If we do accept his assumption that the most pressing technological issues are in regulating advanced AI applications, we still don’t have what is needed to protect the electorate: checks and balances. As Mr. Yang’s policy states:

The level of technological fluency that members of our government has shown has created justified fears in the minds of Americans that the government isn’t equipped to create a regulatory system that’s designed to protect them.

Congress would have a difficult time crafting laws for enforcement, as some congresspersons, I gather, think that Pac-Man is an emerging technology. And the Judiciary branch of the government, already struggling to process technological patent laws due to the level of depth of expertise required both legally and technologically of content experts.

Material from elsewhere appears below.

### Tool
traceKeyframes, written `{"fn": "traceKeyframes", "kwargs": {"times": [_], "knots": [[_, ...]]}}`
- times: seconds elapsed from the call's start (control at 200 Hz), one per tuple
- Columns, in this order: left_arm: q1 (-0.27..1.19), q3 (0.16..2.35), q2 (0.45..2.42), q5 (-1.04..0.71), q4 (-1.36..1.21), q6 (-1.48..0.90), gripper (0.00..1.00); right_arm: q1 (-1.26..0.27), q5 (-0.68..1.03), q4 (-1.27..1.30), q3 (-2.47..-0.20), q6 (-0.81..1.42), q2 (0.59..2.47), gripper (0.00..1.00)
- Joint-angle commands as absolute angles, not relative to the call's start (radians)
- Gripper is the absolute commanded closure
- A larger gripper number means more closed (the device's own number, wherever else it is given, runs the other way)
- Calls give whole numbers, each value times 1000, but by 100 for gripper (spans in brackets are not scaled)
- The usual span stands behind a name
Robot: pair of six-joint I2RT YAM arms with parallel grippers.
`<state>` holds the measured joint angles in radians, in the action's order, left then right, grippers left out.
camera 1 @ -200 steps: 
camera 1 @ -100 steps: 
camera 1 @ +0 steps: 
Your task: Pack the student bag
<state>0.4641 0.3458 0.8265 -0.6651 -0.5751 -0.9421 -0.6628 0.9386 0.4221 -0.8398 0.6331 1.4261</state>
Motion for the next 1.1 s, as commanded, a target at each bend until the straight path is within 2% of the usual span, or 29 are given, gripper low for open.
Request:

While the revival of OTA would help, it would be a legislative act, since Congress defunded it in 1995 after “some Republican lawmakers came to view [the OTA] as duplicative, wasteful, and biased against their party.” But no such equivalent judiciary plan has been put forward, leaving the public without one of their key levers for recourse: if technological fluency is not equally available across all branches of government, we risk abuses from those branches that do have intellectual power.

The success of the Cabinet-ranked EPA to protect the environment and people from economic externalities came in part by an accessible level content expertise in all three branches (like the legislative Clean Air Act and the judicial Massachusetts v. Environmental Protection Agency). To be at least as successful as the EPA (whose “success” had arguably been diminished under Scott Pruitt), all these proposed regulatory bodies need to be both given that power through law and to be held accountable for its work in the courts.

In short, to protect individuals from the unknown harmful effects of future technology, the government needs to be much better equipped to address these needs. But the promotion or creation of a Department of Technology led by deeply sophisticated technologists is less than one third of the solution needed to address our algorithmic obstacles. That level of technological acumen would need to proliferate all three branches of government and would need address current algorithmic issues—not just the rise of our computer overlords.